As dashboards rely on processed data, any quality issue directly converts into misleading visuals, causing management to take incorrect business decisions.


Question 3 : What is duplicate data? Explain three causes in ETL pipelines.

    -->Duplicate data refers to multiple records representing the same real-world entity or transaction.

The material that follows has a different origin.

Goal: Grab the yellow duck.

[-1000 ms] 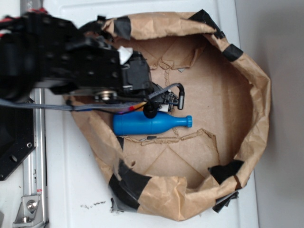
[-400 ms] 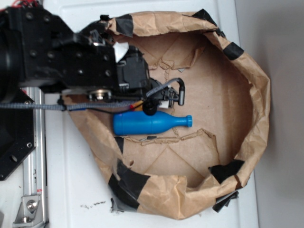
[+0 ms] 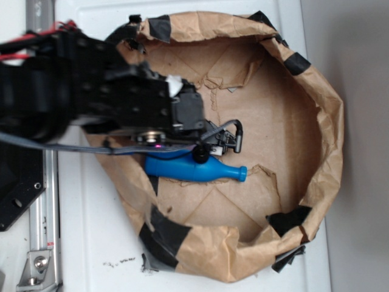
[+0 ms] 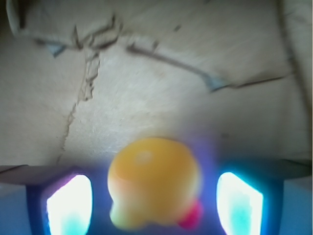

Three causes in ETL pipelines:
	1.	Multiple source systems sending the same data
	2.	Reprocessing files due to job failures
	3.	Missing or incorrect business keys during data merge


Question 4 : Differentiate between exact, partial, and fuzzy duplicates.

    -->Exact Duplicate
All fields are identical
Same row repeated
Partial Duplicate
Some fields match
Same customer, different city spelling
Fuzzy Duplicate
Similar but not exact
“Rahul Mehta” vs “R. Mehta”


Question 5 : Why should data validation be performed during transformation rather than after loading?
  
    -->Validation during transformation:
	•	Prevents bad data from entering target systems
	•	Reduces reprocessing cost
	•	Improves data trust
	•	Enables early error detection

Validating after loading risks polluting reporting tables and downstream analytics.


Question 6 : Explain how business rules help in validating data accuracy. Give an example

    -->Business rules define acceptable conditions for data values based on domain logic.

Example:
	•	Quantity must be > 0
	•	Txn_Amount cannot be NULL
	•	Txn_Date cannot be in the future

In the dataset:
	•	Quantity is NULL for Txn_ID 205 → violates business rule
	•	Txn_Amount is NULL for Txn_ID 206 → invalid transaction


Question 7 : Write an SQL query on to list all duplicate keys and their counts using the
business key (Customer_ID + Product_ID + Txn_Date + Txn_Amount )

    -->SELECT
    Customer_ID,
    Product_ID,
    Txn_Date,
    Txn_Amount,
    COUNT(*) AS duplicate_count
FROM Sales_Transactions
GROUP BY
    Customer_ID,
    Product_ID,
    Txn_Date,
    Txn_Amount
HAVING COUNT(*) > 1;
Explanation:
This query identifies duplicate business keys such as:
	•	C101 + P11 + 2025-12-01 + 4000 (appears multiple times)


Question 8 : Enforcing Referential Integrity

    -->Identify Sales_Transactions.Customer_ID values that violate referential integrity and write a query to detect them.

Customers_Master contains:
	•	C101
	•	C102
	•	C103
	•	C104

Violating Customer_IDs in Sales_Transactions:
	•	C105
	•	C106

SQL Query to detect violations:
SELECT DISTINCT st.Customer_ID
FROM Sales_Transactions st
LEFT JOIN Customers_Master cm
ON st.Customer_ID = cm.CustomerID
WHERE cm.CustomerID IS NULL;
Any Customer_ID in Sales_Transactions not present in Customers_Master violates referential integrity.